____ INPUT DATA
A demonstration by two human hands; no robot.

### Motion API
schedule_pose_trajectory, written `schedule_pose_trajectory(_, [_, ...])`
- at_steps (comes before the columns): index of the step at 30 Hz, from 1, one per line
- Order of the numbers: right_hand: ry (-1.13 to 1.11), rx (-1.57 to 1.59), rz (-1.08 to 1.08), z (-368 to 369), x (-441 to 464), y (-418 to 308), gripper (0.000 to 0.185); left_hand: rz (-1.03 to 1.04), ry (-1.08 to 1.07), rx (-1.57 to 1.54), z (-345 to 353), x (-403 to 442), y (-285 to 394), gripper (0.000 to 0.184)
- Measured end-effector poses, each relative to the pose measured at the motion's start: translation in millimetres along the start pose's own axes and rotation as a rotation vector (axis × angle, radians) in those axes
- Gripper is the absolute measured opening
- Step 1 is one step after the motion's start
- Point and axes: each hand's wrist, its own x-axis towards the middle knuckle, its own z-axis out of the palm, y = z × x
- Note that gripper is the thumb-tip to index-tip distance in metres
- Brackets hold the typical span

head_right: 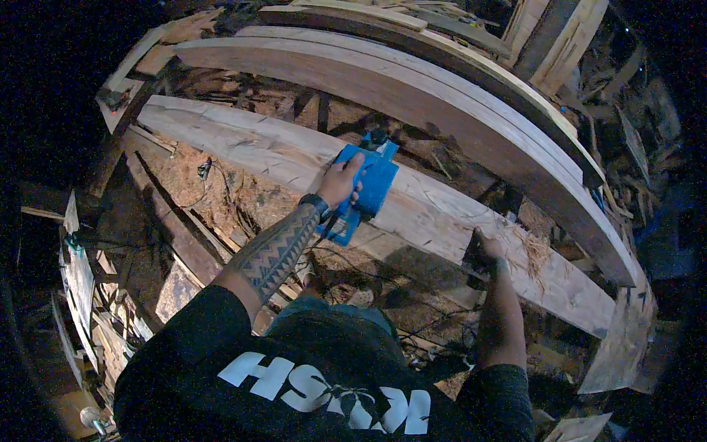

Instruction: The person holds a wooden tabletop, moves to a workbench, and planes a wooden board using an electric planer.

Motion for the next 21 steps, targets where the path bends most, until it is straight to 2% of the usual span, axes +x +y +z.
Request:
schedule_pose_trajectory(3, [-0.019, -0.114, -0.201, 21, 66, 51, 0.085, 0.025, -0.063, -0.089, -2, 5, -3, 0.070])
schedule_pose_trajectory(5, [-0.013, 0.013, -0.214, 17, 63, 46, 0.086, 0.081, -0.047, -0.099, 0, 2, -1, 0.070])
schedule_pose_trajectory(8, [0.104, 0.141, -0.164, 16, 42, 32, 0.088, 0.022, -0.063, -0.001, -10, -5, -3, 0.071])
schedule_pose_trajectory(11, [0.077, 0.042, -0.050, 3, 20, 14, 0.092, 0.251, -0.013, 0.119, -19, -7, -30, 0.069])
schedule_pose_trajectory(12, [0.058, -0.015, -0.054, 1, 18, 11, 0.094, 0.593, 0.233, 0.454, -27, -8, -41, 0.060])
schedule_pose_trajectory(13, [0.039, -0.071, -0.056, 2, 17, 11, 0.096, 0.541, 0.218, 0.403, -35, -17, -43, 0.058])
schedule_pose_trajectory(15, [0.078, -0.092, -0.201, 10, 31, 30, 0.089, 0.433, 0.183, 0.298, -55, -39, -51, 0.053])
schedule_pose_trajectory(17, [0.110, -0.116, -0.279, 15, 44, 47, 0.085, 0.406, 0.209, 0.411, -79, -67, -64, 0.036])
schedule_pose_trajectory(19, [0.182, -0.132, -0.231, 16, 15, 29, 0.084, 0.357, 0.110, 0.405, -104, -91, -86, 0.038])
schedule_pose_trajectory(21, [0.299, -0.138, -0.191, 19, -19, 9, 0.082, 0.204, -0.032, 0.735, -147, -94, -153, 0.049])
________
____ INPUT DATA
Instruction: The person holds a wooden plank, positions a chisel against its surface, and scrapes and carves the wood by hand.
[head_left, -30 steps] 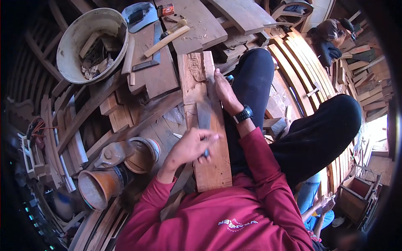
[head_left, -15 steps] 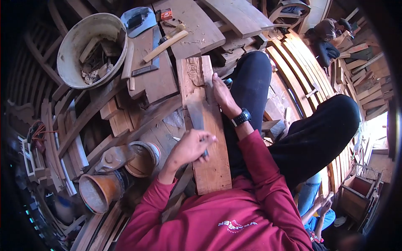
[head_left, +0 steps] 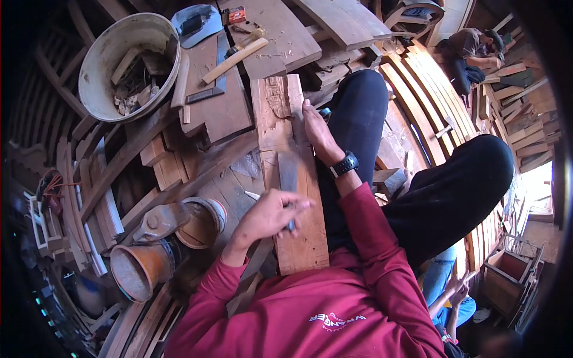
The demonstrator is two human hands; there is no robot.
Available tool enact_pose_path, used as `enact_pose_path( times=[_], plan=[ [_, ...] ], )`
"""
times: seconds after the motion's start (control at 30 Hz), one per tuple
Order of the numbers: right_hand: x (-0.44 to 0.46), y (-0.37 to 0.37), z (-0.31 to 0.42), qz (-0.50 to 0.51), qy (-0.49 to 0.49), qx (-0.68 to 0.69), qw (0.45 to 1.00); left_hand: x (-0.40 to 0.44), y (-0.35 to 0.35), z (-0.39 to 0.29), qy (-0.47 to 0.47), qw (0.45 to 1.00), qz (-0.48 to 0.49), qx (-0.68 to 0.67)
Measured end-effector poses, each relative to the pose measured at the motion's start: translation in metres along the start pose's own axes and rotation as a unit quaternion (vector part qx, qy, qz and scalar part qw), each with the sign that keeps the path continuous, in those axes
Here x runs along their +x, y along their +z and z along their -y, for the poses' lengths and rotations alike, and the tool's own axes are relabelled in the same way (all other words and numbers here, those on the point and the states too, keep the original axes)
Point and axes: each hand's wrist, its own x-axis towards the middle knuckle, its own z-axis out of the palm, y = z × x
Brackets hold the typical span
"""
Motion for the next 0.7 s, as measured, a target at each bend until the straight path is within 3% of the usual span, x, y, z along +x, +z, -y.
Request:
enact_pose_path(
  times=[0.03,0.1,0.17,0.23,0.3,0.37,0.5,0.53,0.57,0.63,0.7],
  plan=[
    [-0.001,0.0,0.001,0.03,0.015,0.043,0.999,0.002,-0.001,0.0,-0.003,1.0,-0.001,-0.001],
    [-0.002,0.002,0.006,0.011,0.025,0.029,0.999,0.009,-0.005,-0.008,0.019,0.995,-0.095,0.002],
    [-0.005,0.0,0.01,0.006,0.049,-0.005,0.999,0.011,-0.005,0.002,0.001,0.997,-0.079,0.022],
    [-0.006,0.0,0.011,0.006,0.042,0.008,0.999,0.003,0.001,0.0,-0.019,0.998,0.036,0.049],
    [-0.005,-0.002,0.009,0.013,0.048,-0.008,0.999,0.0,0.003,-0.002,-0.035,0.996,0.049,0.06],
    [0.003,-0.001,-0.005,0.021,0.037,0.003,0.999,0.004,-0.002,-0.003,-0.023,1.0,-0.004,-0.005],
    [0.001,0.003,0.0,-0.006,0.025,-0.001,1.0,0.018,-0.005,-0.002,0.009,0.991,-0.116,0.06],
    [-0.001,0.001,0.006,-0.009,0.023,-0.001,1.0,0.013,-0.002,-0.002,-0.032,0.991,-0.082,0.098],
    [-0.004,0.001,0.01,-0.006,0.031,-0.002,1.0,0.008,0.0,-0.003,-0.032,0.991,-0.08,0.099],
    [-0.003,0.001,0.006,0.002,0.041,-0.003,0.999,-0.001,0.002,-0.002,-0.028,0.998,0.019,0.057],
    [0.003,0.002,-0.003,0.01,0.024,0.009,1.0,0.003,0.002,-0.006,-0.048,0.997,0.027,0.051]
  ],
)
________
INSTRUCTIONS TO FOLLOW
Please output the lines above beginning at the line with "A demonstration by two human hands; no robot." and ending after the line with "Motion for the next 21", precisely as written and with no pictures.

EXERCISE OUTPUT
A demonstration by two human hands; no robot.

### Motion API
schedule_pose_trajectory, written `schedule_pose_trajectory(_, [_, ...])`
- at_steps (comes before the columns): index of the step at 30 Hz, from 1, one per line
- Order of the numbers: right_hand: ry (-1.13 to 1.11), rx (-1.57 to 1.59), rz (-1.08 to 1.08), z (-368 to 369), x (-441 to 464), y (-418 to 308), gripper (0.000 to 0.185); left_hand: rz (-1.03 to 1.04), ry (-1.08 to 1.07), rx (-1.57 to 1.54), z (-345 to 353), x (-403 to 442), y (-285 to 394), gripper (0.000 to 0.184)
- Measured end-effector poses, each relative to the pose measured at the motion's start: translation in millimetres along the start pose's own axes and rotation as a rotation vector (axis × angle, radians) in those axes
- Gripper is the absolute measured opening
- Step 1 is one step after the motion's start
- Point and axes: each hand's wrist, its own x-axis towards the middle knuckle, its own z-axis out of the palm, y = z × x
- Note that gripper is the thumb-tip to index-tip distance in metres
- Brackets hold the typical span

head_right: 

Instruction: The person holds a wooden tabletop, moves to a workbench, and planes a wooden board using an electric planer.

Motion for the next 21 steps, targets where the path bends most, until it is straight to 2% of the usual span, axes +x +y +z.

The required output is complete.